169 While disavowing any submission that the deceased's former partners in Blue Falcon, or the former partner of Ms Johnson had been involved in the killing, Counsel did submit that the evidence concerning the sighting of a tall blond man at the Shell service station on Willoughby Road, on the night of 6 June, who used the public phone at that location, left open a reasonable possibility that this person was the deceased, giving rise to the further possibility that he was killed after leaving the appellant and dumped by someone else in the Hawkesbury River.
170 The evidence concerning this sighting was vague in the extreme, and an examination of the call charge records for the phone did not turn up any call to a person known to the deceased. No other person came forward to report having received a call from the deceased and the one person who might have expected a call, Ms Johnson, said that she had not heard from him.
171 The jury were properly entitled to consider this aspect of the case to have been a false trail of the kind that commonly emerges in a murder investigation, particularly in the light of the evidence pointing to the presence of the appellant and of Mr Cowie, later that night, in the area where the body was later recovered.

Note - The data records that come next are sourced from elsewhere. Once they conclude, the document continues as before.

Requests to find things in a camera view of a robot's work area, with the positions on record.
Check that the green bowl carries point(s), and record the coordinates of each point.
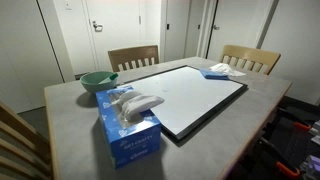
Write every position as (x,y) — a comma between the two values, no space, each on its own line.
(93,85)

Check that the white door with knob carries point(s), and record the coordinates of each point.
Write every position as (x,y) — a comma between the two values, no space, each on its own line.
(236,23)

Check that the black framed whiteboard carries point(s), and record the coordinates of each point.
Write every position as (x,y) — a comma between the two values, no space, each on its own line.
(186,96)

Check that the aluminium extrusion rail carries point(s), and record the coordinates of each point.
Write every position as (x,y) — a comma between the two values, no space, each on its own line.
(316,130)
(313,165)

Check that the white wall switch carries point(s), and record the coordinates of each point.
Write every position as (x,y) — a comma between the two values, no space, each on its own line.
(68,5)

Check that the dark wooden slat-back chair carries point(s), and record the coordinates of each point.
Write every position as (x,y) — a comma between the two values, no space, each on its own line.
(133,53)

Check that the white tissue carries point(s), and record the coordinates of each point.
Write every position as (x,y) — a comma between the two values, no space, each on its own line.
(140,103)

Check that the white crumpled cloth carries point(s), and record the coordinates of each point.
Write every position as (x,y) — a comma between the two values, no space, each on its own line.
(225,68)

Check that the light wooden slat-back chair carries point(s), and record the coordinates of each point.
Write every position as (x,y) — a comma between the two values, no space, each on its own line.
(20,133)
(250,53)

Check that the blue tissue box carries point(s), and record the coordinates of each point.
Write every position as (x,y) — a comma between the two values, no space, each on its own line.
(133,143)

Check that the round metal door knob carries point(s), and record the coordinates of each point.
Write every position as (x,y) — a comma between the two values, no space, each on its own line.
(216,27)

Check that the white door with lever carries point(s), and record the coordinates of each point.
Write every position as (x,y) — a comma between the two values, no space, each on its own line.
(116,30)

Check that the black door latch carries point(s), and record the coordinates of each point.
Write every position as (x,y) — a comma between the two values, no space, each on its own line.
(167,26)

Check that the blue towel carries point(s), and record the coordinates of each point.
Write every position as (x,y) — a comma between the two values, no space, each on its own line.
(213,75)

172 Another matter put by counsel for the appellant at trial, and on the appeal, was that had the killing been pre-planned, or had the appellant been responsible, then the forensic trails concerning the chains, the boat hire the purchases at the Lane Cove service station, and so on, would not have been left behind. The Crown response, which similarly was a matter for the jury to assess, was that there never was any expectation that the body would be found, and hence no concern in relation to those forensic trails.
173 Finally it was submitted by the appellant that the reasonable possibility of Mr Cowie spontaneously, without any warning or preconcert, shooting the deceased, could not be excluded. There was no evidence, in my view, that would have left this open as a reasonable possibility. In particular there was no motive for him to have committed such an act, the prior argument having, on the evidence, been a passing incident followed by an amicable meeting at a hotel some weeks later.
174 The matters which counsel identified were all before the jury and they are properly to be taken into account by us in determining whether a reasonable doubt should be entertained of the kind referred to in M v The Queen. I am not persuaded that this case is one where that test has been established. On the contrary, it appears to me that the combination of circumstances relied upon by the Crown, taking into account all of the criticisms identified by counsel for the appellant, remains compelling.
175 The acquittal of the co-accused, Cowie, does not, of itself, involve an inconsistent verdict, or give rise to a reasonable doubt in relation to the appellant. The jury may have had a reasonable doubt, in the context of the Crown case, which depended upon the appellant having been the shooter, or the person who had pre-planned the killing, as to whether Cowie's involvement had been other than that of an accessory after the fact.